* Assigned task:
Search the entries below for "bottle" and copy each matching line.

*** Input ***

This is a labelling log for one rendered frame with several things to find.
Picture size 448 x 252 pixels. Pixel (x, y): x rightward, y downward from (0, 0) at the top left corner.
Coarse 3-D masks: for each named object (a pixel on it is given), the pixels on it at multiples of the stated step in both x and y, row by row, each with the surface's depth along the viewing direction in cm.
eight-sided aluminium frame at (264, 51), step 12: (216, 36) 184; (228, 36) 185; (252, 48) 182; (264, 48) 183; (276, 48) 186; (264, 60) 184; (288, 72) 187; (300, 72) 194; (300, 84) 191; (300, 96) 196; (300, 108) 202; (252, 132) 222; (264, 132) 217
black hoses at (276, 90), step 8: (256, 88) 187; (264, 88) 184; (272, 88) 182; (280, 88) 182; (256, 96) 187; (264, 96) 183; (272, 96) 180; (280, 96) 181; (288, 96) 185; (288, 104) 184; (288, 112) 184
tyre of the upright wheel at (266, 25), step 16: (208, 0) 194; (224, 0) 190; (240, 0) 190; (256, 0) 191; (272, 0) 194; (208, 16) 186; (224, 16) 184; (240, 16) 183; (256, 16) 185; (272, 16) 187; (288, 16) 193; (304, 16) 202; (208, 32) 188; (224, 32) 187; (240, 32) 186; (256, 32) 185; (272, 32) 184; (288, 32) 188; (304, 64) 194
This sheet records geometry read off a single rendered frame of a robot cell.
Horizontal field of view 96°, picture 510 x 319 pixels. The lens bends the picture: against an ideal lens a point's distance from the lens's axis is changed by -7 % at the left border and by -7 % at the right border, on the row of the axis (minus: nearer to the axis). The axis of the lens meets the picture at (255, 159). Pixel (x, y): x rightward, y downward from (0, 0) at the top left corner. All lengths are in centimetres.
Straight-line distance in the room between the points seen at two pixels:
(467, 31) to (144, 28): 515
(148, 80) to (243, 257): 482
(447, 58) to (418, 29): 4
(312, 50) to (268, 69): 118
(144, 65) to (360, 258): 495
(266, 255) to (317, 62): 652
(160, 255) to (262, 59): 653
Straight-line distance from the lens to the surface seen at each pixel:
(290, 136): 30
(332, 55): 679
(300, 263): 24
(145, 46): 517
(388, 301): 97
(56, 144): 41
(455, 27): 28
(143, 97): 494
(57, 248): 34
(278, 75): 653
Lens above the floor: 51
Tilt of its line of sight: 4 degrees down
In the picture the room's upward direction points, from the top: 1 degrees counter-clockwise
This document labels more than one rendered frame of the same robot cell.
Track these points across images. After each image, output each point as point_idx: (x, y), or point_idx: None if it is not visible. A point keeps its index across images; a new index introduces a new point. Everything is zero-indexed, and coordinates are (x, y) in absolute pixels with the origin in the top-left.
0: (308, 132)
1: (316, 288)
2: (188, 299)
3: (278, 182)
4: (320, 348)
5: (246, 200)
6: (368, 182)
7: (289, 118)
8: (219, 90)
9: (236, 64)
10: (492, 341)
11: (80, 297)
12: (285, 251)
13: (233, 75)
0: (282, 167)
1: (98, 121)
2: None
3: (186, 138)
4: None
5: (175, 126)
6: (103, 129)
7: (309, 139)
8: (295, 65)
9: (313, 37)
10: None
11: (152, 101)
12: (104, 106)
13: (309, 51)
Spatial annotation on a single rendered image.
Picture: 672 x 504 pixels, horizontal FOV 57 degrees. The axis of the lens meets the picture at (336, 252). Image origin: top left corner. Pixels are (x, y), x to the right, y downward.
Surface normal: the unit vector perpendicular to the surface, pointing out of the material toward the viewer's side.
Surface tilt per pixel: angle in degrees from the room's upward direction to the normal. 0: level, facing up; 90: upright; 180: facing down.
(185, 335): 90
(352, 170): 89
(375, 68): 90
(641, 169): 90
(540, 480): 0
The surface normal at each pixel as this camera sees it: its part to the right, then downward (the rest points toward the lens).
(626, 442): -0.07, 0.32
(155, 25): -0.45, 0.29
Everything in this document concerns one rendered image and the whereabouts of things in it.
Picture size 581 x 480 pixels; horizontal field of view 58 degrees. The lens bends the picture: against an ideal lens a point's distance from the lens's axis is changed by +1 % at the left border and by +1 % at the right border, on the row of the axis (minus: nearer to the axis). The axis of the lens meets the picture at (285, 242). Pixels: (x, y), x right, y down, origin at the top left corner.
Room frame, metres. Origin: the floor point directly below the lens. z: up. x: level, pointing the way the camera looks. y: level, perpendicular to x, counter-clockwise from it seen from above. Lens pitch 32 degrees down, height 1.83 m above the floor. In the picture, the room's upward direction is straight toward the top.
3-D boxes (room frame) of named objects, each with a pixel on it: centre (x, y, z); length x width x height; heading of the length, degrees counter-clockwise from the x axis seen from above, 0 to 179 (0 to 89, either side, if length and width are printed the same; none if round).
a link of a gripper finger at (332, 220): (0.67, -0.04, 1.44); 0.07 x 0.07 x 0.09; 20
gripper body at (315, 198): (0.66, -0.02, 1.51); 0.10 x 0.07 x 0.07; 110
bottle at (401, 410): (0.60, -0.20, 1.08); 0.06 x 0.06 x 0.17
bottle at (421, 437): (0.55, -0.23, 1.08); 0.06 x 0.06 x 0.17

*** End of Input ***

* Task result:
bottle at (401, 410): (0.60, -0.20, 1.08); 0.06 x 0.06 x 0.17
bottle at (421, 437): (0.55, -0.23, 1.08); 0.06 x 0.06 x 0.17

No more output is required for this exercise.